Project

General

Profile

Troubleshooting Tools

This is a high level guide of some troubleshooting tools the FWD team has found to be useful for working with FWD applications. Generally, these tools are free to use. Some are open source.

Performance and Monitoring

VisualVM (Java 8)

VisualVM is a free tool that comes with the the Oracle reference JDK distribution, many (all?) OpenJDK distributions, and probably others. If you've installed the full JDK, you should already have this tool available on your system.

VisualVM is a graphical application based on the NetBeans IDE platform, but it runs stand-alone. It can perform a range of troubleshooting operations, including real-time memory, thread, and performance monitoring, as well as thread and heap dump creation and analysis.

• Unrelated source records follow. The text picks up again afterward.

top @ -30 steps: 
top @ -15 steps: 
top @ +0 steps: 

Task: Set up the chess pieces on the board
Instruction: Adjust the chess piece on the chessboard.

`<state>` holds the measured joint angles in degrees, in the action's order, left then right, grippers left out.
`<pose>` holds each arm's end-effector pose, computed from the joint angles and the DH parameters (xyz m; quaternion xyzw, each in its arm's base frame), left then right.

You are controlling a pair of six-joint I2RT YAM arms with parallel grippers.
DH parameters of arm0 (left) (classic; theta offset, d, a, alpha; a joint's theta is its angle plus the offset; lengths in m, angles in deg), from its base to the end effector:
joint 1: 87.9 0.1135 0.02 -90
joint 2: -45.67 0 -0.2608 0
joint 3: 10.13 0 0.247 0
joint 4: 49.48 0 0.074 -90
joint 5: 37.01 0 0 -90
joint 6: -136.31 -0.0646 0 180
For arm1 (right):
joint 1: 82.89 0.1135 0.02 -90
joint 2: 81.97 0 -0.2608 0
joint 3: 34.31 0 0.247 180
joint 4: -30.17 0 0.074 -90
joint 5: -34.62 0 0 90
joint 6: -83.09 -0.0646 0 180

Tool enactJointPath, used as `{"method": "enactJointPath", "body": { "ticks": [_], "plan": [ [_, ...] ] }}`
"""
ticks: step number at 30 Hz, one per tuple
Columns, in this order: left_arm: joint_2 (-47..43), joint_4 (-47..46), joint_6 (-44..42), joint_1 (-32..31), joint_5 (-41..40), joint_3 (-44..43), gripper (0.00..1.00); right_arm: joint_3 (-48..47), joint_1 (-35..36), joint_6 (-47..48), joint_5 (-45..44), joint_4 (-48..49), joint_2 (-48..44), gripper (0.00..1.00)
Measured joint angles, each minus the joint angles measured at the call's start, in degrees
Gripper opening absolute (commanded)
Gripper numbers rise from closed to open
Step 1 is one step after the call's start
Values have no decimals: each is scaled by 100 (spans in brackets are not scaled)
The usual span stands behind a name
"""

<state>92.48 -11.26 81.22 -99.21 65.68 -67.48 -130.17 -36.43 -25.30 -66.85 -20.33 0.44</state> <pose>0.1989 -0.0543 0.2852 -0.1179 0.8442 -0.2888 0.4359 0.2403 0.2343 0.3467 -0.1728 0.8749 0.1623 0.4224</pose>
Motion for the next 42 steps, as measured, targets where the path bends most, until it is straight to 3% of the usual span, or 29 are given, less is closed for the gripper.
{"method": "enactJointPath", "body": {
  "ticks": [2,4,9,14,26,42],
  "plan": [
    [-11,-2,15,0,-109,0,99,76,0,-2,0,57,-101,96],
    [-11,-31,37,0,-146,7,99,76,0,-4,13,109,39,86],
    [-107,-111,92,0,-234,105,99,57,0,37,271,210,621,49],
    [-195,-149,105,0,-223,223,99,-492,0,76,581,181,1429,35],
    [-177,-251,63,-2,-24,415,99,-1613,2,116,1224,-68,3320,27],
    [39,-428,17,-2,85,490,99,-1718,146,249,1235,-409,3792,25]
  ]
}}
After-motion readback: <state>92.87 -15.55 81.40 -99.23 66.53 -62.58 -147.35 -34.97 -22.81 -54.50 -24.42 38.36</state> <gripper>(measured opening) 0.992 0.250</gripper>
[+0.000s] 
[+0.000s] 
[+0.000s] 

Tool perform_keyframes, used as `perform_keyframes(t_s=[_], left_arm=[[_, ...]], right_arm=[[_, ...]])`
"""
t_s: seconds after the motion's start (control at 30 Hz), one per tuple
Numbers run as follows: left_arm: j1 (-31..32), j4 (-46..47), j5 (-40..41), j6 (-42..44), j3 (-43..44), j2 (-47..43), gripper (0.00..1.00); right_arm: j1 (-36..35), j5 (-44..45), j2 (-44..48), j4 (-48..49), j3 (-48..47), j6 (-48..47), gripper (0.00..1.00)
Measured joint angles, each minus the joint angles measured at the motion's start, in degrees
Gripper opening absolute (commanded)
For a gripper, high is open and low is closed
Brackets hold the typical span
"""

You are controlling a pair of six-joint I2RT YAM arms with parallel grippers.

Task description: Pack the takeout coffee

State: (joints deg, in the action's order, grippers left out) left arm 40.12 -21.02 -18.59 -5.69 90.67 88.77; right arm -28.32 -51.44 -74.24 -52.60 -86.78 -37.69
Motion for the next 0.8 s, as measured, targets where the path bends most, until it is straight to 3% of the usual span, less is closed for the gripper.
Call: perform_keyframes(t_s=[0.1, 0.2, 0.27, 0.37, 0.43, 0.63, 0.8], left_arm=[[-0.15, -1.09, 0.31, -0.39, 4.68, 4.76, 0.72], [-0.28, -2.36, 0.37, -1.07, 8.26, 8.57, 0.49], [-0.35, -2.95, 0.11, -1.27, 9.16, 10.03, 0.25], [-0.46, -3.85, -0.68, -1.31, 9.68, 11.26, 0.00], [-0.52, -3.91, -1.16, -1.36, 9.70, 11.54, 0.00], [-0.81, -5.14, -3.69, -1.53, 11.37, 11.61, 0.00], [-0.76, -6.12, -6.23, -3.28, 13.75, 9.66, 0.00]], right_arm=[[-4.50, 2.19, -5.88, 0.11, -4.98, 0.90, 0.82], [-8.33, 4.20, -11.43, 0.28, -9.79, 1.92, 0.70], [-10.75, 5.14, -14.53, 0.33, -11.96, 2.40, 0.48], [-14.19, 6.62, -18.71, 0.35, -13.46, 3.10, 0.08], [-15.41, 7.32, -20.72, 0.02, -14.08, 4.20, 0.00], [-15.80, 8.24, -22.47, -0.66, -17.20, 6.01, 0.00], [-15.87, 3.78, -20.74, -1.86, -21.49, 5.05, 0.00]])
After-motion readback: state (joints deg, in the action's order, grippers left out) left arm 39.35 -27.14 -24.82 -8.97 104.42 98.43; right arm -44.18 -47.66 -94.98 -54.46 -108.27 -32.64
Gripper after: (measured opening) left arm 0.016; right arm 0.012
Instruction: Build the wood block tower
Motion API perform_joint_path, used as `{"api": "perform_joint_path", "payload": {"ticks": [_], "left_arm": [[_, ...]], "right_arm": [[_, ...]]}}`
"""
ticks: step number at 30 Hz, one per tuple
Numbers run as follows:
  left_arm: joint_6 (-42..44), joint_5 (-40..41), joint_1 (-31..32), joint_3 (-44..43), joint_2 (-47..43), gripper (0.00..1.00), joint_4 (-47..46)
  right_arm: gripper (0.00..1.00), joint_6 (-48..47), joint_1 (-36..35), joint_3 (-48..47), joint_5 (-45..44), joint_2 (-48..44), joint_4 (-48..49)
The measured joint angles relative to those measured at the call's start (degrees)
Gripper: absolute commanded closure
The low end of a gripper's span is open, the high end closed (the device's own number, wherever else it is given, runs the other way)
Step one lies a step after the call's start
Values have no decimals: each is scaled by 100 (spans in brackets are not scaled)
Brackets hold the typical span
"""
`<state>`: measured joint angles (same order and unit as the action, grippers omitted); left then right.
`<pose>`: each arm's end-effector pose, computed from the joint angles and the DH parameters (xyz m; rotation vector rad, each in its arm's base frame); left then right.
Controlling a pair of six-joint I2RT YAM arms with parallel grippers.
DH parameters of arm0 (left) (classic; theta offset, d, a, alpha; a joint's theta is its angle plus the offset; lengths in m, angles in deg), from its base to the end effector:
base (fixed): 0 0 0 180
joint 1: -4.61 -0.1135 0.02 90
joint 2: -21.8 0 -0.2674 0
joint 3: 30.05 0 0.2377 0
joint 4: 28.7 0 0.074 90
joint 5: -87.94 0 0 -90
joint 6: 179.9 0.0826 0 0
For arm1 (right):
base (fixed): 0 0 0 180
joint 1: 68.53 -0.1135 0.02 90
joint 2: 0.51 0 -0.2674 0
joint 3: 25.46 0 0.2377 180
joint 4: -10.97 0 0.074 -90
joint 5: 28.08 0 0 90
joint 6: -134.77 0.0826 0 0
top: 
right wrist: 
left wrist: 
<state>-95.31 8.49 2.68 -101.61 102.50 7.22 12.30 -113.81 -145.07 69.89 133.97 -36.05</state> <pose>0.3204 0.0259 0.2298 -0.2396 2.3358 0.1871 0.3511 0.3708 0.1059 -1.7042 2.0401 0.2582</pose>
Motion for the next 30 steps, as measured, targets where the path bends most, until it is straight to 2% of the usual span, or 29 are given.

It is extensible; additional plug-ins can be downloaded and installed from within the application. This discussion is focused primarily on the CPU sampling aspects of the tool, though the optional "Visual GC" tool is excellent for monitoring memory allocation and garbage collection in real time. IIRC, the CPU profiling/sampling facility is part of the base platform.

I typically use VisualVM's CPU sampling to track down performance bottlenecks, where there is a test/process/routine for which performance differs between the original code running in Progress and the corresponding, converted code running in FWD. It is most useful to have a test that runs for a long enough time (at least a minute, if not longer), to generate enough CPU sample data to come to a meaningful conclusion. Generally, the shorter a sampling session, the less reliable the results, and the less obvious it is to determine the cause.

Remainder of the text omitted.